What you will do: Drop the pictures and repeat the remaining data exactly.

Supplied information:
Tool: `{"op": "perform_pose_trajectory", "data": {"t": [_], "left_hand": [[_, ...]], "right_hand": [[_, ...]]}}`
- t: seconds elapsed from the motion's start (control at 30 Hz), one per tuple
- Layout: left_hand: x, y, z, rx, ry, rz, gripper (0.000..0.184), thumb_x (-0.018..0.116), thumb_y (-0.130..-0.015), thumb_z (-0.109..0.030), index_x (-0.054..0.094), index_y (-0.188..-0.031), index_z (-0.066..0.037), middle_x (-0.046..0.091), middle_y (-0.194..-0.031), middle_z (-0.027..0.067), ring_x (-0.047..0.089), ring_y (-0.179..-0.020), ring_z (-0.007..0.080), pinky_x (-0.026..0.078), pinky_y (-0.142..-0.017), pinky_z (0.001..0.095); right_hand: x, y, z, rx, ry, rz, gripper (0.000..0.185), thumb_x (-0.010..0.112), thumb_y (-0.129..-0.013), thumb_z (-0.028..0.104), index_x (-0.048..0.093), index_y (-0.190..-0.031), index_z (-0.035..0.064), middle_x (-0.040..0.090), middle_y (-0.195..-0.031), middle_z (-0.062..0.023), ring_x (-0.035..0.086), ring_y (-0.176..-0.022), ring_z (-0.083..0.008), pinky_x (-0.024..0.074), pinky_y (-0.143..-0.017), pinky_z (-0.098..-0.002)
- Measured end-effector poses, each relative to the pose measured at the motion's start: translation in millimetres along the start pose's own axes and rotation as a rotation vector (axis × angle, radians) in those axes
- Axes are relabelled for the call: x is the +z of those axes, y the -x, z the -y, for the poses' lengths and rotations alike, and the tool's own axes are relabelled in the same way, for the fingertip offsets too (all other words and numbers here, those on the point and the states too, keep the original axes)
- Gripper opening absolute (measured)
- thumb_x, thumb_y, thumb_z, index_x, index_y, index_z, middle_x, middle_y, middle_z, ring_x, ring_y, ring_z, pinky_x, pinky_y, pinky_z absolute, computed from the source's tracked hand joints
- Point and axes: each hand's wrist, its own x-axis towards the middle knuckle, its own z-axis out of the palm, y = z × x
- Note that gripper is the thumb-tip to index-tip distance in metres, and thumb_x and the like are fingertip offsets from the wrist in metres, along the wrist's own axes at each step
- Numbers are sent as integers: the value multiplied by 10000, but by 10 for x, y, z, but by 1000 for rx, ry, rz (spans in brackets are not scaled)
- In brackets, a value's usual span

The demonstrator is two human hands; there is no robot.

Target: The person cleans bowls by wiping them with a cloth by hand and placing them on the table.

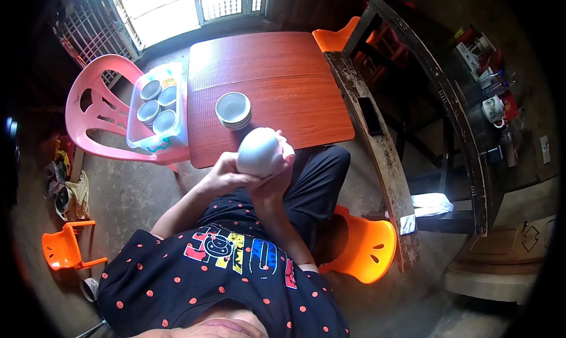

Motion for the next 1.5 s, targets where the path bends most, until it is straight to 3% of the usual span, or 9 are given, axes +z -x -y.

Answer to this exercise:
Tool: `{"op": "perform_pose_trajectory", "data": {"t": [_], "left_hand": [[_, ...]], "right_hand": [[_, ...]]}}`
- t: seconds elapsed from the motion's start (control at 30 Hz), one per tuple
- Layout: left_hand: x, y, z, rx, ry, rz, gripper (0.000..0.184), thumb_x (-0.018..0.116), thumb_y (-0.130..-0.015), thumb_z (-0.109..0.030), index_x (-0.054..0.094), index_y (-0.188..-0.031), index_z (-0.066..0.037), middle_x (-0.046..0.091), middle_y (-0.194..-0.031), middle_z (-0.027..0.067), ring_x (-0.047..0.089), ring_y (-0.179..-0.020), ring_z (-0.007..0.080), pinky_x (-0.026..0.078), pinky_y (-0.142..-0.017), pinky_z (0.001..0.095); right_hand: x, y, z, rx, ry, rz, gripper (0.000..0.185), thumb_x (-0.010..0.112), thumb_y (-0.129..-0.013), thumb_z (-0.028..0.104), index_x (-0.048..0.093), index_y (-0.190..-0.031), index_z (-0.035..0.064), middle_x (-0.040..0.090), middle_y (-0.195..-0.031), middle_z (-0.062..0.023), ring_x (-0.035..0.086), ring_y (-0.176..-0.022), ring_z (-0.083..0.008), pinky_x (-0.024..0.074), pinky_y (-0.143..-0.017), pinky_z (-0.098..-0.002)
- Measured end-effector poses, each relative to the pose measured at the motion's start: translation in millimetres along the start pose's own axes and rotation as a rotation vector (axis × angle, radians) in those axes
- Axes are relabelled for the call: x is the +z of those axes, y the -x, z the -y, for the poses' lengths and rotations alike, and the tool's own axes are relabelled in the same way, for the fingertip offsets too (all other words and numbers here, those on the point and the states too, keep the original axes)
- Gripper opening absolute (measured)
- thumb_x, thumb_y, thumb_z, index_x, index_y, index_z, middle_x, middle_y, middle_z, ring_x, ring_y, ring_z, pinky_x, pinky_y, pinky_z absolute, computed from the source's tracked hand joints
- Point and axes: each hand's wrist, its own x-axis towards the middle knuckle, its own z-axis out of the palm, y = z × x
- Note that gripper is the thumb-tip to index-tip distance in metres, and thumb_x and the like are fingertip offsets from the wrist in metres, along the wrist's own axes at each step
- Numbers are sent as integers: the value multiplied by 10000, but by 10 for x, y, z, but by 1000 for rx, ry, rz (spans in brackets are not scaled)
- In brackets, a value's usual span

The demonstrator is two human hands; there is no robot.

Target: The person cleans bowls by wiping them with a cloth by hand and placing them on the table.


Motion for the next 1.5 s, targets where the path bends most, until it is straight to 3% of the usual span, or 9 are given, axes +z -x -y.

The requested output is now complete.